When you had your own children, did that give you a new perspective on everything your parents went through?

I am lucky that I was able to conceive naturally and I can not imagine what life would be like without my two boys. Certainly having your own children makes you appreciate your parents. My Mum was around to be a wonderful babysitter for my first son. She loved children and I’m convinced her determination and desire to have a child played a big part in the success back in 1978. She never gave up through the setbacks. They were just an ordinary couple from Bristol who ended up making history because they wanted a child so much.

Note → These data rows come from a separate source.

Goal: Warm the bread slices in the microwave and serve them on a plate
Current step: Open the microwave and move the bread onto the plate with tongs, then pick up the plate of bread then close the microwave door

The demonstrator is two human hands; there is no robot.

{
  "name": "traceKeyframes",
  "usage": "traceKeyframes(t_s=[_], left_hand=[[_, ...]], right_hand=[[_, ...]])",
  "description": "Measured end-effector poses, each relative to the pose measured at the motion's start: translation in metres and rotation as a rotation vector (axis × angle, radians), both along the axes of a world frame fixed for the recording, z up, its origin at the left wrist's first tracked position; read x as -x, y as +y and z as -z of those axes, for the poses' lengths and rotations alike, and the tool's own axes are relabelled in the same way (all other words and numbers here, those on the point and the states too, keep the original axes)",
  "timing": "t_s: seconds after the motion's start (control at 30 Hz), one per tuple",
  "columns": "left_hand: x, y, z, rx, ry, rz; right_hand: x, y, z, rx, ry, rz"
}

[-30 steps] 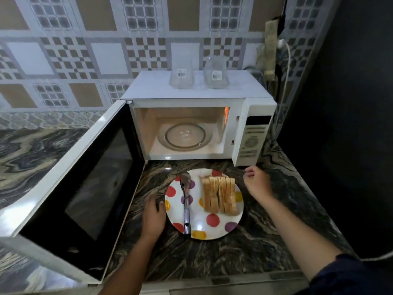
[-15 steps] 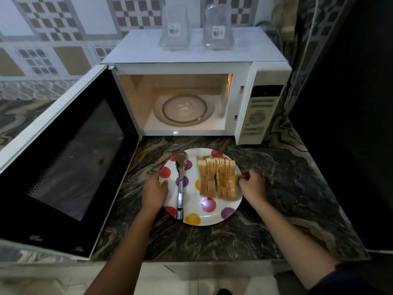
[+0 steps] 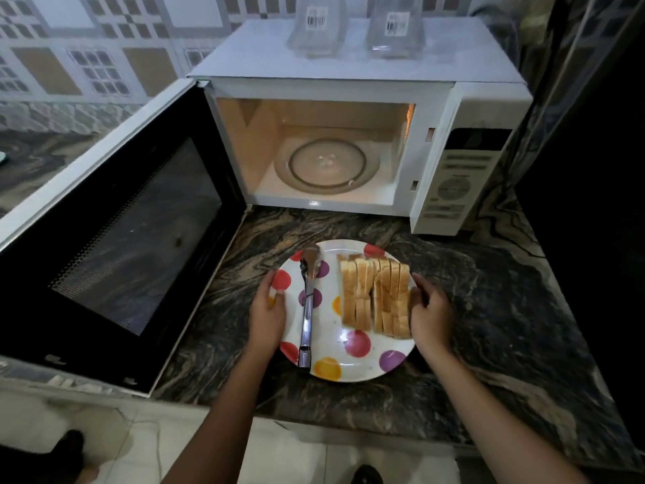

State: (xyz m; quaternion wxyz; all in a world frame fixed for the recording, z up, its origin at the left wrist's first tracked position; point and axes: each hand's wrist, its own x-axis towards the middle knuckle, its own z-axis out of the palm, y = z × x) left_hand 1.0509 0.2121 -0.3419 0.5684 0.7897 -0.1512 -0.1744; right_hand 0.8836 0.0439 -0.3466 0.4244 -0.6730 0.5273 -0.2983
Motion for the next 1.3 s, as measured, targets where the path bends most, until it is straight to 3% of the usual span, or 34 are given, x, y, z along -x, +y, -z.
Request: traceKeyframes(t_s=[0.4, 0.7, 1.3], left_hand=[[0.027, 0.02, -0.004, 0.173, 0.085, -0.163], [0.054, 0.072, -0.015, 0.253, 0.137, -0.225], [0.165, 0.332, -0.021, 0.214, 0.099, -0.476]], right_hand=[[0.011, 0.007, 0.0, -0.162, -0.239, -0.008], [0.03, 0.058, -0.014, -0.233, -0.397, -0.008], [0.095, 0.29, -0.008, -0.281, -0.293, -0.345]])
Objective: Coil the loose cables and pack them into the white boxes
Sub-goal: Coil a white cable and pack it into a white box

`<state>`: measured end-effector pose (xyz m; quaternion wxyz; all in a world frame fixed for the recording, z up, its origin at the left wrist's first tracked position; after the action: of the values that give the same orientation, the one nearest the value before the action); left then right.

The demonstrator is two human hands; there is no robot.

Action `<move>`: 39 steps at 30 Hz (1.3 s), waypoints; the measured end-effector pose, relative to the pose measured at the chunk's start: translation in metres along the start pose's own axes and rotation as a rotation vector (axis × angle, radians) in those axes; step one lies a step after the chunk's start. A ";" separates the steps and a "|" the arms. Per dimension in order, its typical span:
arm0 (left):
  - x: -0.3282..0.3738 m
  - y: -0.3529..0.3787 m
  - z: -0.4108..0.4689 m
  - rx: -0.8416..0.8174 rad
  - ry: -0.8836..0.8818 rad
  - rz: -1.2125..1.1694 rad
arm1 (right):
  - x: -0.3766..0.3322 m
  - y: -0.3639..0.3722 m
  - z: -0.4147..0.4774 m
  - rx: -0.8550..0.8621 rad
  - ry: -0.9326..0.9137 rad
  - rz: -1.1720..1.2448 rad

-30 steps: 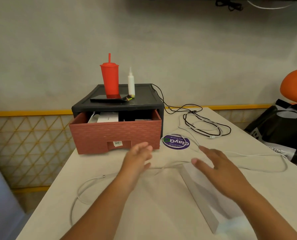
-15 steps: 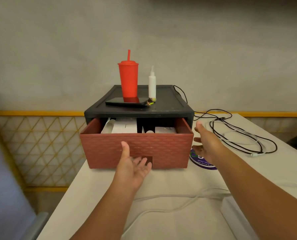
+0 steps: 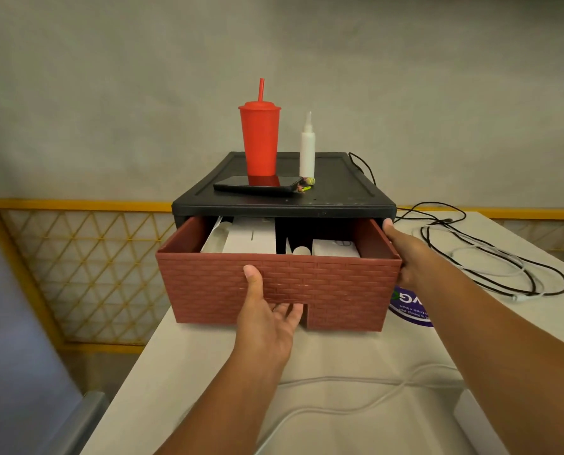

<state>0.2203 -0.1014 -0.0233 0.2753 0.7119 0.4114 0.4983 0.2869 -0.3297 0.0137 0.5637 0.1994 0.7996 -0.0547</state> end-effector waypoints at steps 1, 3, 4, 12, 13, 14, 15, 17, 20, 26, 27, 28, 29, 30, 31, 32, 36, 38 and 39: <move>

What is the importance of telling this story now? Do you think it’s still important to keep awareness of fertility issues in the public consciousness?

The problems my Mum and Dad faced are the same as those seeking fertility help today. It is not easily available in all communities – Mum and Dad had to travel from Bristol to Oldham. Many people can not afford the treatment – Dad was only able to pay for one operation because of a pools win. People who are childless face a stigma and questioning on why they have not had a family. Across the world the rules are different on what help people can access. It is also an important story on how science and pioneering scientists can help the world progress. There are now over 10 million babies in the world that are now here as a result of science.